OKX’s futures guide, updated on June 2, 2026, explains that futures let traders go long or short through contracts rather than owning spot crypto directly. The same guide highlights delivery futures, perpetual futures, margin, funding rates, isolated and cross margin, demo trading, stop-loss and take-profit tools, and the need to check whether products are available in your jurisdiction.
A safer first workflow begins before the order ticket. Confirm futures access for your region, complete any required account checks, deposit only funds you can afford to risk, and practice in demo mode. Then choose a major contract such as BTC or ETH, read the contract details, and start with isolated margin so one position does not automatically consume the rest of your account balance.
Before entering a live trade, write down four numbers: entry price, invalidation price, stop level and maximum loss. Use low leverage, because a small price move becomes a large account move when leverage is high. Check the estimated liquidation price before confirming the order, and avoid increasing leverage just because the app allows it.

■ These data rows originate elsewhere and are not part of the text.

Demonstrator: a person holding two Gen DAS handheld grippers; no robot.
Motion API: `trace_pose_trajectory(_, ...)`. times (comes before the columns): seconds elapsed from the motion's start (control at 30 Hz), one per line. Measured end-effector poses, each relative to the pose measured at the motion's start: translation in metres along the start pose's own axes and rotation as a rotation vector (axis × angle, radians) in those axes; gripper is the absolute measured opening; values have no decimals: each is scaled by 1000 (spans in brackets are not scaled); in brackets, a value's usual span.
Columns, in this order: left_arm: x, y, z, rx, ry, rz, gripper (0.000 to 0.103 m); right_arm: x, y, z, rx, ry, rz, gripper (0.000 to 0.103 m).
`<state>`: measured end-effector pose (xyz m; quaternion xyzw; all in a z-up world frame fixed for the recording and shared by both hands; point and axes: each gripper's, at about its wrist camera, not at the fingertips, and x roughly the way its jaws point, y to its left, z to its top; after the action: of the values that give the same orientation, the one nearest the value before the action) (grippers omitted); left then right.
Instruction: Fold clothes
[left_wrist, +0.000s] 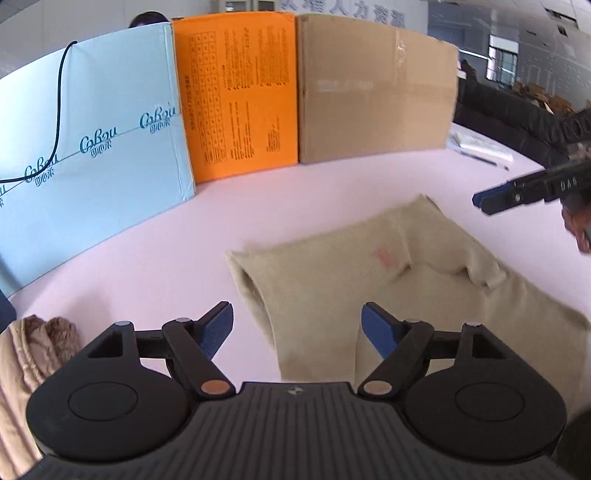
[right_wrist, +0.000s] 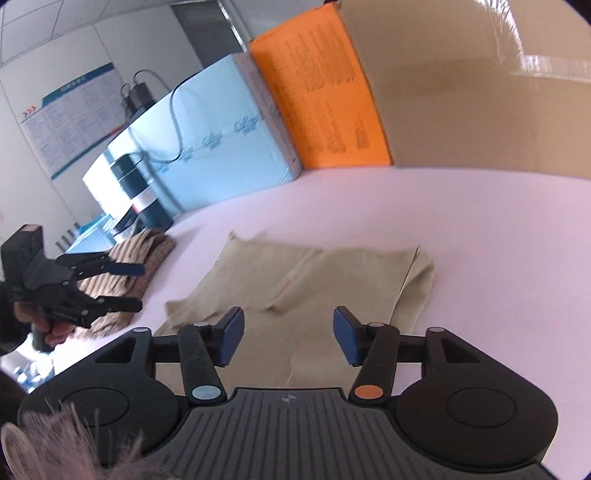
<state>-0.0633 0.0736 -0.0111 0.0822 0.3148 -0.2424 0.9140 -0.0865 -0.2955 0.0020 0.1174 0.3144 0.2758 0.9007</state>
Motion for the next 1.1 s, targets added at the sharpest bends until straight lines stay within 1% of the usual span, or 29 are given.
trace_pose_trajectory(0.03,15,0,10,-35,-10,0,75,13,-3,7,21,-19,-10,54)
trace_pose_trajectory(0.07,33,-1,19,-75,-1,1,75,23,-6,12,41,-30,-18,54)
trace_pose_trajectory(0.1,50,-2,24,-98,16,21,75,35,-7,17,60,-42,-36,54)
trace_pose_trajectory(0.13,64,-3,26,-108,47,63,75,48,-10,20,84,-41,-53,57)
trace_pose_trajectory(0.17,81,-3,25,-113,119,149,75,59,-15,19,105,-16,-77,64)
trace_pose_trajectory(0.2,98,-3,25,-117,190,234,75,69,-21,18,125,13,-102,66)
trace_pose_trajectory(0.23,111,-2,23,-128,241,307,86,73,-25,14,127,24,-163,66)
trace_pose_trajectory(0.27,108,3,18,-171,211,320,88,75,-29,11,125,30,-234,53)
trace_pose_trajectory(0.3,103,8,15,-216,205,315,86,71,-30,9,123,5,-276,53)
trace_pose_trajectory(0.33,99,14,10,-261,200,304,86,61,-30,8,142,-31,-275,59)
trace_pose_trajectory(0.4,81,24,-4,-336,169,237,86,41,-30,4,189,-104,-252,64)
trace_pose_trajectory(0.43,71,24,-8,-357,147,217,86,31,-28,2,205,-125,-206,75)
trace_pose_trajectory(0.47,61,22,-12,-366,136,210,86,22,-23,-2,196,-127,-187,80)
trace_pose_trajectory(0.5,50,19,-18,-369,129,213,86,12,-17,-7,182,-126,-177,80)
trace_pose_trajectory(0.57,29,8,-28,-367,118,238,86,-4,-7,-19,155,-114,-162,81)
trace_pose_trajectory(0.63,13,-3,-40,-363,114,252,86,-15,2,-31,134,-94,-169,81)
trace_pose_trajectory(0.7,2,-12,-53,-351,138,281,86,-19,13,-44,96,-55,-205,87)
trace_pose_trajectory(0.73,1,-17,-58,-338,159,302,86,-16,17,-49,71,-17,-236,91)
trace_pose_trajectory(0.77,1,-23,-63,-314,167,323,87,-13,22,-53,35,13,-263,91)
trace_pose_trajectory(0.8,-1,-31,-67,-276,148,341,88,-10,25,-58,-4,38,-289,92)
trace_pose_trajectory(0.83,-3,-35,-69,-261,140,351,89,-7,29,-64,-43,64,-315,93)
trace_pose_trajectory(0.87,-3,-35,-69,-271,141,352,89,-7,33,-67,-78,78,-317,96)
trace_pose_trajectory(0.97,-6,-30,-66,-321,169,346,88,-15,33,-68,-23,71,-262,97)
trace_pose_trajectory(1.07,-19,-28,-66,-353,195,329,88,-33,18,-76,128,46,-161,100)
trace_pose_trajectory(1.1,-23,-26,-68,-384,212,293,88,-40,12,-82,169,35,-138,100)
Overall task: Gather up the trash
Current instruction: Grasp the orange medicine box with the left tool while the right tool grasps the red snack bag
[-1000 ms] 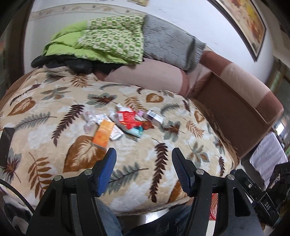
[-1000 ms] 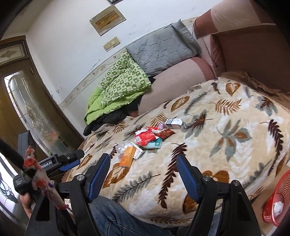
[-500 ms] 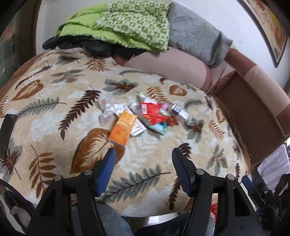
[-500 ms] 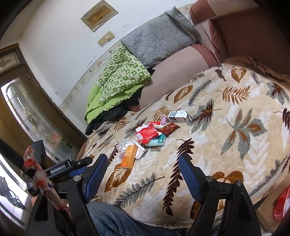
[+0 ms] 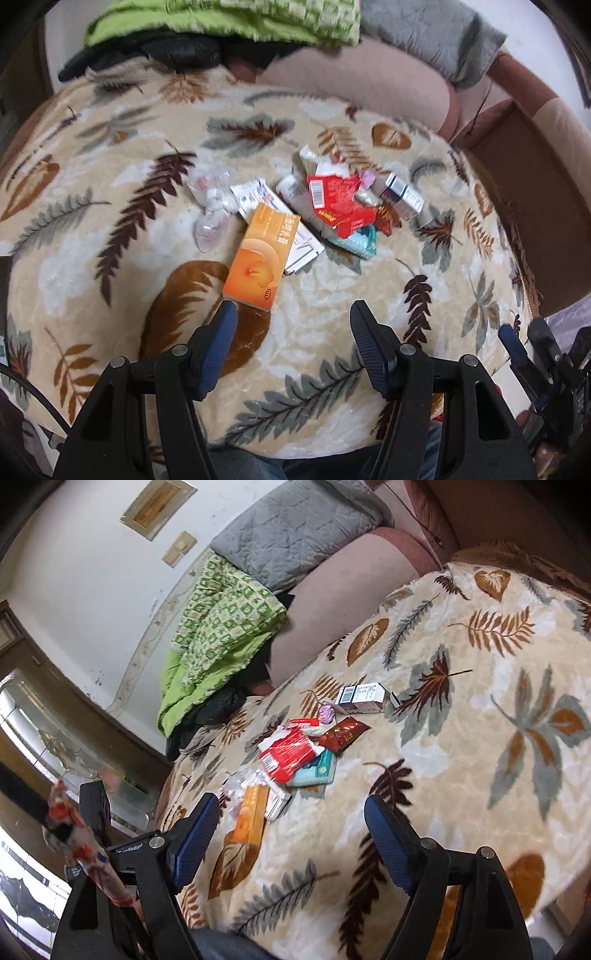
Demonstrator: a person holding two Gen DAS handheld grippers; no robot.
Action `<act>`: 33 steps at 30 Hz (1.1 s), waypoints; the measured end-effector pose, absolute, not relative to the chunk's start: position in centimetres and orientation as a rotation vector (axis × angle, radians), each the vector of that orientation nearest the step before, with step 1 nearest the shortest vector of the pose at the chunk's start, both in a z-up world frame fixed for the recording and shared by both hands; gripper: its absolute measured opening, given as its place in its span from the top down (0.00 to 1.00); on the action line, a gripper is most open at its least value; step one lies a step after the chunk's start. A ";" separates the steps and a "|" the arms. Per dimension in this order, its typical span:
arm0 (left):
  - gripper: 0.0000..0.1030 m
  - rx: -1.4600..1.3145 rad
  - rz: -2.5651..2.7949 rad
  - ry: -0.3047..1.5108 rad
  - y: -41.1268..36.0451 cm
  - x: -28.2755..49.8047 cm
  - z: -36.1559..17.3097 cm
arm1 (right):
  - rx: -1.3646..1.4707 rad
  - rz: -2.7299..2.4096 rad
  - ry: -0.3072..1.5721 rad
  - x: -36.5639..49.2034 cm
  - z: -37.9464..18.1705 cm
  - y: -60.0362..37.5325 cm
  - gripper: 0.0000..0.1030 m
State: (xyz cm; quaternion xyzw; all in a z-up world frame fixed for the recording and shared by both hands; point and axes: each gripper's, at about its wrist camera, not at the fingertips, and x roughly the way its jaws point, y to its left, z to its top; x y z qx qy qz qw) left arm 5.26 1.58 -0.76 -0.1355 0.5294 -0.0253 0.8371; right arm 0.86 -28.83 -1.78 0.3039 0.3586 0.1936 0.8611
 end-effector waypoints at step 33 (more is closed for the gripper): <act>0.40 -0.336 0.067 1.242 3.8 10.7 -6.9 | 0.906 0.325 0.940 15.3 -12.5 -27.6 0.69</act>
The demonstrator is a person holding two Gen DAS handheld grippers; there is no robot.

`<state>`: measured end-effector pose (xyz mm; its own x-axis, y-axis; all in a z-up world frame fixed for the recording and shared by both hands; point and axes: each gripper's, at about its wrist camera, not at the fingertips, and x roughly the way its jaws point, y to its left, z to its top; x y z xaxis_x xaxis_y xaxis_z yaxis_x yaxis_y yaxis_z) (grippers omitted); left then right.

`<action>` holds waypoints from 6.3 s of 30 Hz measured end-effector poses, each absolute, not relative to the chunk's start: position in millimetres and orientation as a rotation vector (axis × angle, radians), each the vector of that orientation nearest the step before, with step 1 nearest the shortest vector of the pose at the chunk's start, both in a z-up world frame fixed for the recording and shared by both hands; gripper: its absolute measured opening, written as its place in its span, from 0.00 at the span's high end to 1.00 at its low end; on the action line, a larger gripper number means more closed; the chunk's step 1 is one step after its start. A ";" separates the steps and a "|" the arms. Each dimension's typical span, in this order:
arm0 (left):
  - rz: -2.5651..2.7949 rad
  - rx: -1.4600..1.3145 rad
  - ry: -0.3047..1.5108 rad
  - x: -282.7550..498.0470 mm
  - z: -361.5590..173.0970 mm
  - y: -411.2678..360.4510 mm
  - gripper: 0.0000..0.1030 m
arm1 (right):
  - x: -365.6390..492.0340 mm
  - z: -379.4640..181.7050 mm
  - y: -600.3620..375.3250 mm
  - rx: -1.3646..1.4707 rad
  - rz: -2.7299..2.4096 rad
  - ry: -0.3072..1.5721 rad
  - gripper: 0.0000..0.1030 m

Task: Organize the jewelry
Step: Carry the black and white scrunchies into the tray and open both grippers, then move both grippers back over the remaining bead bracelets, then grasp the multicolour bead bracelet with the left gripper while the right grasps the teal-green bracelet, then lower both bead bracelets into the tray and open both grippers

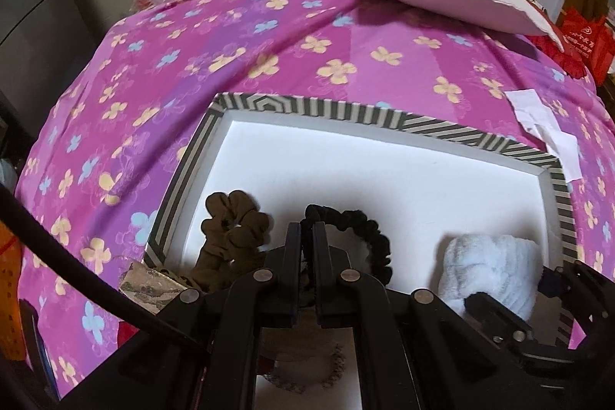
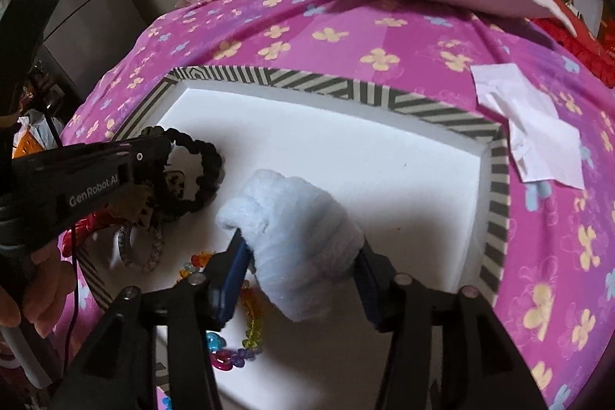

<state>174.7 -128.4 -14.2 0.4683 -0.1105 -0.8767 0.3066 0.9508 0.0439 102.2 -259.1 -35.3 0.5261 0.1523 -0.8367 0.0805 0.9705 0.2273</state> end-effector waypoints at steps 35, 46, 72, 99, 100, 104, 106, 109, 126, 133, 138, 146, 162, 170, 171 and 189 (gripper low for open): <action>-0.255 0.144 0.991 94.0 19.9 -93.0 0.52 | 13.9 13.0 -247.4 0.283 0.020 0.892 0.29; -0.249 0.145 0.979 50.2 24.4 -77.7 0.52 | -21.4 11.6 -235.1 0.287 0.016 0.895 0.27; -0.199 0.110 0.932 -16.7 27.3 -46.8 0.52 | -80.4 16.4 -200.7 0.257 0.049 0.886 0.24; -0.209 0.112 0.912 -55.5 34.3 -42.6 0.52 | -116.5 29.1 -193.9 0.226 0.059 0.851 0.23; -0.208 0.112 0.913 -56.5 34.0 -42.6 0.52 | -117.3 28.9 -193.6 0.226 0.060 0.851 0.23; -0.209 0.109 0.915 -59.2 33.2 -41.2 0.52 | -119.3 28.5 -192.3 0.224 0.060 0.850 0.23; -0.209 0.110 0.917 -60.0 32.8 -40.9 0.52 | -120.5 28.1 -192.0 0.224 0.060 0.850 0.23; -0.209 0.109 0.918 -62.2 32.3 -39.8 0.52 | -122.4 27.0 -191.2 0.223 0.060 0.852 0.23; -0.211 -0.003 1.006 -50.6 18.6 -1.3 0.52 | -123.3 -1.8 -196.0 0.183 0.056 0.914 0.28; -0.212 -0.041 1.057 -45.2 6.4 9.8 0.52 | -112.8 -16.6 -193.0 0.169 0.076 0.943 0.38; -0.209 -0.040 1.071 -39.0 2.5 7.9 0.52 | -104.0 -22.9 -189.8 0.191 0.100 0.953 0.40; -0.221 -0.029 1.076 -32.0 1.0 -3.1 0.52 | -83.5 -35.4 -203.4 0.271 0.117 0.969 0.60; -0.286 -0.073 1.149 -33.6 -4.9 5.1 0.52 | -113.5 3.6 -231.8 0.302 0.146 0.852 0.91; -0.336 -0.041 1.188 -39.4 -19.5 -11.7 0.48 | -118.5 19.3 -236.9 0.305 0.153 0.815 0.91; -0.339 -0.022 1.184 -40.8 -20.8 -15.5 0.48 | -119.2 20.9 -236.6 0.304 0.155 0.809 0.91; -0.327 0.052 1.155 -34.9 -31.5 -21.8 0.71 | -118.5 45.5 -234.2 0.291 0.166 0.760 0.91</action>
<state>-34.9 -21.8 -31.5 0.3625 -0.2271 -0.9039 0.2806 0.9514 -0.1265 -118.5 -234.2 45.5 0.7142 0.2521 -0.6530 -0.0432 0.9470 0.3184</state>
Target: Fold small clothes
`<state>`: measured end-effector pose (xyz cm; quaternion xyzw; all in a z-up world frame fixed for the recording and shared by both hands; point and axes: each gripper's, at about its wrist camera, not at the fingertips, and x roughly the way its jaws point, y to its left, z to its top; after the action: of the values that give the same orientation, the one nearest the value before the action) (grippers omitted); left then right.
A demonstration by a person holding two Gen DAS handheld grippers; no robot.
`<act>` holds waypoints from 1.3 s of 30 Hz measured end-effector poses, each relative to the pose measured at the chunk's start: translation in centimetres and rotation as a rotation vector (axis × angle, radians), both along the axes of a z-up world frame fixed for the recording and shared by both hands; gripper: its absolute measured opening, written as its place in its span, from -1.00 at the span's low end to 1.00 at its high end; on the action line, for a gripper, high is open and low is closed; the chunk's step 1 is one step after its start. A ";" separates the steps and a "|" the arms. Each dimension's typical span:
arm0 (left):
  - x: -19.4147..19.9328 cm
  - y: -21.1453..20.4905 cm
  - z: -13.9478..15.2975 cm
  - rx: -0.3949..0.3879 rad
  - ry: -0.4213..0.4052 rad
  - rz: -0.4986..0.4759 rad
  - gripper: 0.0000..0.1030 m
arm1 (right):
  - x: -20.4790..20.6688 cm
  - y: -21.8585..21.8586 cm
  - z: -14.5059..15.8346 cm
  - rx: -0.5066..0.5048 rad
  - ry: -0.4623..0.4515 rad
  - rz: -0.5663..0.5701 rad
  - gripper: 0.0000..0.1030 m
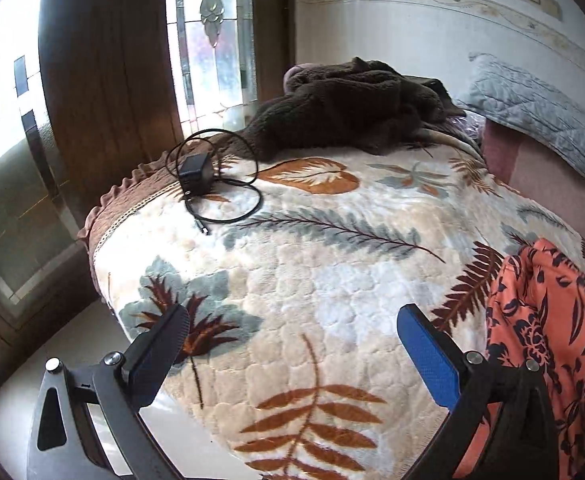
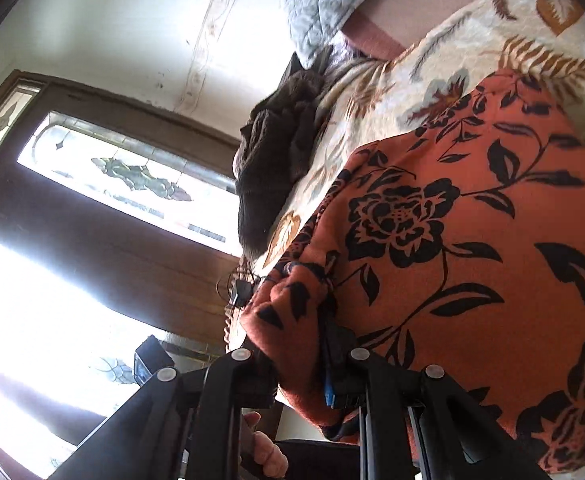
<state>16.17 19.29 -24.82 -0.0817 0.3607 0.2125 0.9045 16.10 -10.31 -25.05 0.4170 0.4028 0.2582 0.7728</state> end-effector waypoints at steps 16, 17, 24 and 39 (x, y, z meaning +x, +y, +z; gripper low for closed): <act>-1.6 -7.7 3.8 0.025 -0.233 -0.328 1.00 | -3.4 -8.0 -1.3 0.086 0.008 0.017 0.50; -1.8 -8.4 3.9 0.034 -0.239 -0.355 1.00 | -3.6 -9.1 -1.2 0.063 0.001 -0.011 0.47; 0.1 -12.6 0.4 0.168 -0.035 -0.443 1.00 | -3.2 -12.2 -4.9 0.060 0.105 -0.094 -0.12; 1.3 -13.8 -3.0 0.235 0.133 -0.446 1.00 | 3.0 -11.6 -2.3 -0.085 0.102 -0.085 -0.47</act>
<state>17.51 5.44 -27.83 0.1194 0.4012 0.0533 0.9066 19.12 -21.91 -27.39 0.4131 0.4342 0.1862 0.7786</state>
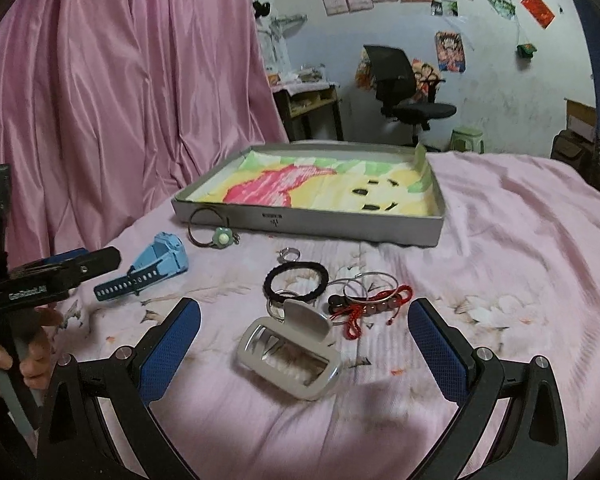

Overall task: Organize jewelry
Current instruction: 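Grasp the blue smartwatch with the left tool while the right tool grasps the white claw clip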

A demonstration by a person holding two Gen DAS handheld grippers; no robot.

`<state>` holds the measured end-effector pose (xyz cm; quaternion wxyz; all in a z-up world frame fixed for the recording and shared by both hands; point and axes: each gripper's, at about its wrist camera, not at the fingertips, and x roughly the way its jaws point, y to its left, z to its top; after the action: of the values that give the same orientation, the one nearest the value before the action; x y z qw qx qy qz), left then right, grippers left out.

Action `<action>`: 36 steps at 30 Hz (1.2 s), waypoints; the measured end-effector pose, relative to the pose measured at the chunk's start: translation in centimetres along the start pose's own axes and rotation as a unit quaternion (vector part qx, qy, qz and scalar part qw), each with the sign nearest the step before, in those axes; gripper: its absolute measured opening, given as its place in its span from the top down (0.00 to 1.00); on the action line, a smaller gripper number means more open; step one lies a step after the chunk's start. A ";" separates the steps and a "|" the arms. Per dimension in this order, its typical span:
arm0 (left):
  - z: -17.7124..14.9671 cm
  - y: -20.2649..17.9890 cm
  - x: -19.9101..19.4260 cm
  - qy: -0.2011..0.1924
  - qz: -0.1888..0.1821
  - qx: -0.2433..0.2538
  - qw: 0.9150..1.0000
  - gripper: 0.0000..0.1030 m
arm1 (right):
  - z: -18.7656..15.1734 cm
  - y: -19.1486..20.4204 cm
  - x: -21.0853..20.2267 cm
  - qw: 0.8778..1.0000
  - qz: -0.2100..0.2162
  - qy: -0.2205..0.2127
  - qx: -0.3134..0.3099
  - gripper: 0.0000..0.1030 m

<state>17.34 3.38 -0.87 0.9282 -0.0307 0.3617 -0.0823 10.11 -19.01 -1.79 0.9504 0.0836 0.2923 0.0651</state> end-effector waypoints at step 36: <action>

Order type matters. A market order prioritizes speed but can slip in fast markets. A limit order controls price but may not fill. A conditional or trigger order can help plan exits, but it is not a guarantee during gaps or exchange stress. For beginners, reduce-only exits, stop loss, take profit, position alerts and small size are more important than advanced bots or high leverage.
Risk notice: This article is for platform education only and is not official customer support or investment advice. Futures and perpetual swaps are high-risk products; liquidation can happen quickly and availability varies by country.